▶ **What to work on**
Omit every picture. Return all other data as it stands.

[Stored data Boundary: Start]

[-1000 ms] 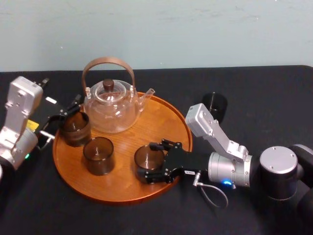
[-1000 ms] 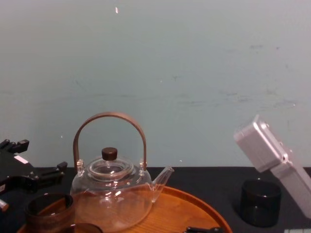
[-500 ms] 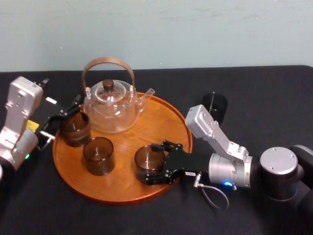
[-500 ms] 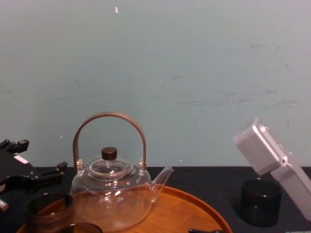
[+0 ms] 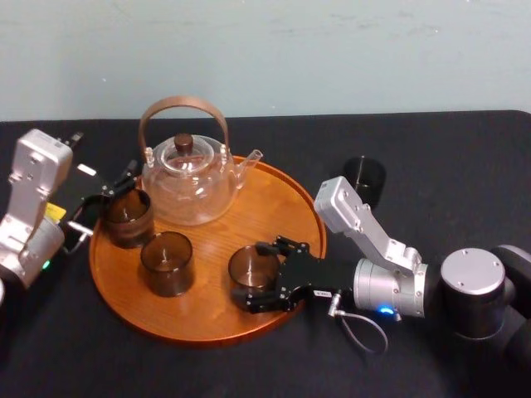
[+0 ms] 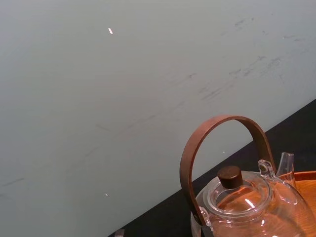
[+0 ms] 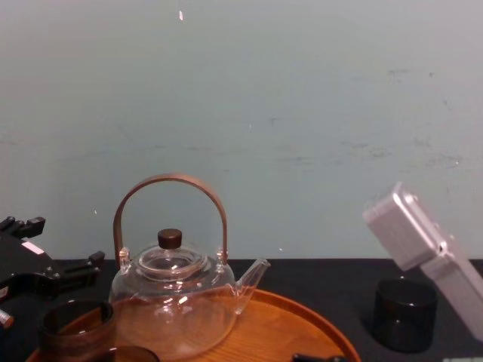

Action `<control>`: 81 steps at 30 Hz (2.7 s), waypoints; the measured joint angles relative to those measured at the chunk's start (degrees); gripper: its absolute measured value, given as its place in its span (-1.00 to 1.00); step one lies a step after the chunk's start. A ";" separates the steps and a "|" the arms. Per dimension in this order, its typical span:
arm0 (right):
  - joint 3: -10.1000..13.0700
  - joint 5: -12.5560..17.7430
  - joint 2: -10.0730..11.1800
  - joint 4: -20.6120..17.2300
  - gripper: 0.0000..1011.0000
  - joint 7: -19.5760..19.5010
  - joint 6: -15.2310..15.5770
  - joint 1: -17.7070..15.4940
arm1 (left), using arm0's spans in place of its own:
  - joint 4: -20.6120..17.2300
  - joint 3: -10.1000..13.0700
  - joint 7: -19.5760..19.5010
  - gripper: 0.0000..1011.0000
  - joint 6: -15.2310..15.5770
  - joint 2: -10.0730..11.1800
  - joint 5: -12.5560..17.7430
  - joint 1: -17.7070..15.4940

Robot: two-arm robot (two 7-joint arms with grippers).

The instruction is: Pick up the glass from the table and place it on the tray.

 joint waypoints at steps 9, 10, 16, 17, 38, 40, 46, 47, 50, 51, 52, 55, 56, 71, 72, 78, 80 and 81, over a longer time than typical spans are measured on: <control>1.73 2.31 2.13 -2.17 0.98 1.54 -0.33 -1.16 | 0.00 0.00 0.00 0.98 0.00 0.00 0.00 0.00; 2.07 2.80 2.81 -2.85 0.98 1.73 -0.33 -1.56 | 0.00 0.00 0.00 0.98 0.00 0.00 0.00 0.00; 3.77 4.93 6.43 -6.26 0.98 2.53 -0.62 -3.86 | 0.00 0.00 0.00 0.98 0.00 0.00 0.00 0.00; 4.00 5.21 6.90 -6.70 0.98 2.61 -0.77 -4.17 | 0.00 0.00 0.00 0.98 0.00 0.00 0.00 0.00; 13.97 10.11 16.21 -13.34 0.98 -3.82 -2.72 -12.77 | 0.00 0.00 0.00 0.98 0.00 0.00 0.00 0.00; 14.73 10.07 15.88 -13.06 0.98 -5.26 -2.06 -12.99 | 0.00 0.00 0.00 0.98 0.00 0.00 0.00 0.00; 16.86 9.45 14.10 -11.79 0.98 -10.02 0.76 -12.98 | 0.00 0.00 -0.01 0.98 0.00 0.00 0.00 0.00; 17.25 9.25 13.57 -11.42 0.98 -10.99 1.44 -12.77 | 0.00 0.00 0.00 0.98 0.00 0.00 0.00 0.00; 17.76 8.92 12.81 -10.87 0.98 -12.25 2.43 -12.45 | 0.00 0.00 0.00 0.98 0.00 0.00 0.00 0.00; 18.11 8.71 12.34 -10.52 0.98 -12.89 3.09 -12.18 | 0.00 0.00 0.00 0.98 0.00 0.00 0.00 0.00; 18.21 8.64 12.17 -10.38 0.98 -13.12 3.31 -12.07 | 0.00 0.00 0.00 0.98 0.00 0.00 0.00 0.00; 18.63 8.17 11.22 -9.52 0.98 -14.21 4.68 -11.45 | 0.00 0.00 0.00 0.98 0.00 0.00 0.00 0.00; 18.70 8.07 11.02 -9.30 0.98 -14.43 5.02 -11.29 | 0.00 0.00 0.00 0.98 0.00 0.00 0.00 0.00; 18.70 6.04 6.55 -3.25 0.98 -15.29 10.18 -6.63 | 0.00 0.00 0.00 0.98 0.00 0.00 0.00 0.00; 18.63 5.93 6.30 -2.83 0.98 -15.27 10.32 -6.30 | 0.00 0.00 0.00 0.98 0.00 0.00 0.00 0.00; 17.96 4.80 4.39 0.58 0.98 -14.98 10.59 -3.77 | 0.00 0.00 0.00 0.98 0.00 0.00 0.00 0.00; 17.72 4.27 3.73 1.76 0.98 -14.83 10.60 -2.89 | 0.00 0.00 0.00 0.98 0.00 0.00 0.00 0.00; 17.65 4.10 3.51 2.21 0.98 -14.80 10.59 -2.58 | 0.00 0.00 0.00 0.98 0.00 0.00 0.00 0.00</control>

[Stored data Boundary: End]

▶ **Solution to the exercise**
[-1000 ms] 
[-1000 ms] 
[-500 ms] 
[-500 ms] 
[+0 ms] 
[+0 ms] 
[+0 ms] 

Action `<control>`: 81 steps at 30 Hz (2.7 s), waypoints; the measured joint angles relative to those measured at the chunk's start (degrees); gripper: its absolute measured value, given as its place in its span (-1.00 to 1.00); step one lies a step after the chunk's start. A ";" separates the steps and a "|" the arms. Per dimension in this order, its typical span:
arm0 (right):
  - joint 3: -10.1000..13.0700
  - joint 5: -12.5560..17.7430
  - joint 2: -10.0730..11.1800
  - joint 4: -20.6120..17.2300
  - gripper: 0.0000..1011.0000
  - joint 7: -19.5760..19.5010
  - joint 6: -15.2310..15.5770
  - joint 1: -17.7070..15.4940
arm1 (left), using arm0's spans in place of its own:
  - joint 4: -20.6120..17.2300
  - joint 3: -10.1000..13.0700
  - joint 7: -19.5760..19.5010
  - gripper: 0.0000..1011.0000
  - joint 6: -15.2310..15.5770
  - joint 2: -10.0730..11.1800
  - joint 5: -12.5560..17.7430
  - joint 1: -17.7070..15.4940

Robot: two-arm robot (two 7-joint arms with grippers).

The instruction is: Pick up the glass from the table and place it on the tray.

 joint waypoints at steps 9, 10, 16, 17, 38, 40, 46, 47, 50, 51, 52, 55, 56, 71, 72, 78, 80 and 81, over a longer time than typical spans are measured on: <control>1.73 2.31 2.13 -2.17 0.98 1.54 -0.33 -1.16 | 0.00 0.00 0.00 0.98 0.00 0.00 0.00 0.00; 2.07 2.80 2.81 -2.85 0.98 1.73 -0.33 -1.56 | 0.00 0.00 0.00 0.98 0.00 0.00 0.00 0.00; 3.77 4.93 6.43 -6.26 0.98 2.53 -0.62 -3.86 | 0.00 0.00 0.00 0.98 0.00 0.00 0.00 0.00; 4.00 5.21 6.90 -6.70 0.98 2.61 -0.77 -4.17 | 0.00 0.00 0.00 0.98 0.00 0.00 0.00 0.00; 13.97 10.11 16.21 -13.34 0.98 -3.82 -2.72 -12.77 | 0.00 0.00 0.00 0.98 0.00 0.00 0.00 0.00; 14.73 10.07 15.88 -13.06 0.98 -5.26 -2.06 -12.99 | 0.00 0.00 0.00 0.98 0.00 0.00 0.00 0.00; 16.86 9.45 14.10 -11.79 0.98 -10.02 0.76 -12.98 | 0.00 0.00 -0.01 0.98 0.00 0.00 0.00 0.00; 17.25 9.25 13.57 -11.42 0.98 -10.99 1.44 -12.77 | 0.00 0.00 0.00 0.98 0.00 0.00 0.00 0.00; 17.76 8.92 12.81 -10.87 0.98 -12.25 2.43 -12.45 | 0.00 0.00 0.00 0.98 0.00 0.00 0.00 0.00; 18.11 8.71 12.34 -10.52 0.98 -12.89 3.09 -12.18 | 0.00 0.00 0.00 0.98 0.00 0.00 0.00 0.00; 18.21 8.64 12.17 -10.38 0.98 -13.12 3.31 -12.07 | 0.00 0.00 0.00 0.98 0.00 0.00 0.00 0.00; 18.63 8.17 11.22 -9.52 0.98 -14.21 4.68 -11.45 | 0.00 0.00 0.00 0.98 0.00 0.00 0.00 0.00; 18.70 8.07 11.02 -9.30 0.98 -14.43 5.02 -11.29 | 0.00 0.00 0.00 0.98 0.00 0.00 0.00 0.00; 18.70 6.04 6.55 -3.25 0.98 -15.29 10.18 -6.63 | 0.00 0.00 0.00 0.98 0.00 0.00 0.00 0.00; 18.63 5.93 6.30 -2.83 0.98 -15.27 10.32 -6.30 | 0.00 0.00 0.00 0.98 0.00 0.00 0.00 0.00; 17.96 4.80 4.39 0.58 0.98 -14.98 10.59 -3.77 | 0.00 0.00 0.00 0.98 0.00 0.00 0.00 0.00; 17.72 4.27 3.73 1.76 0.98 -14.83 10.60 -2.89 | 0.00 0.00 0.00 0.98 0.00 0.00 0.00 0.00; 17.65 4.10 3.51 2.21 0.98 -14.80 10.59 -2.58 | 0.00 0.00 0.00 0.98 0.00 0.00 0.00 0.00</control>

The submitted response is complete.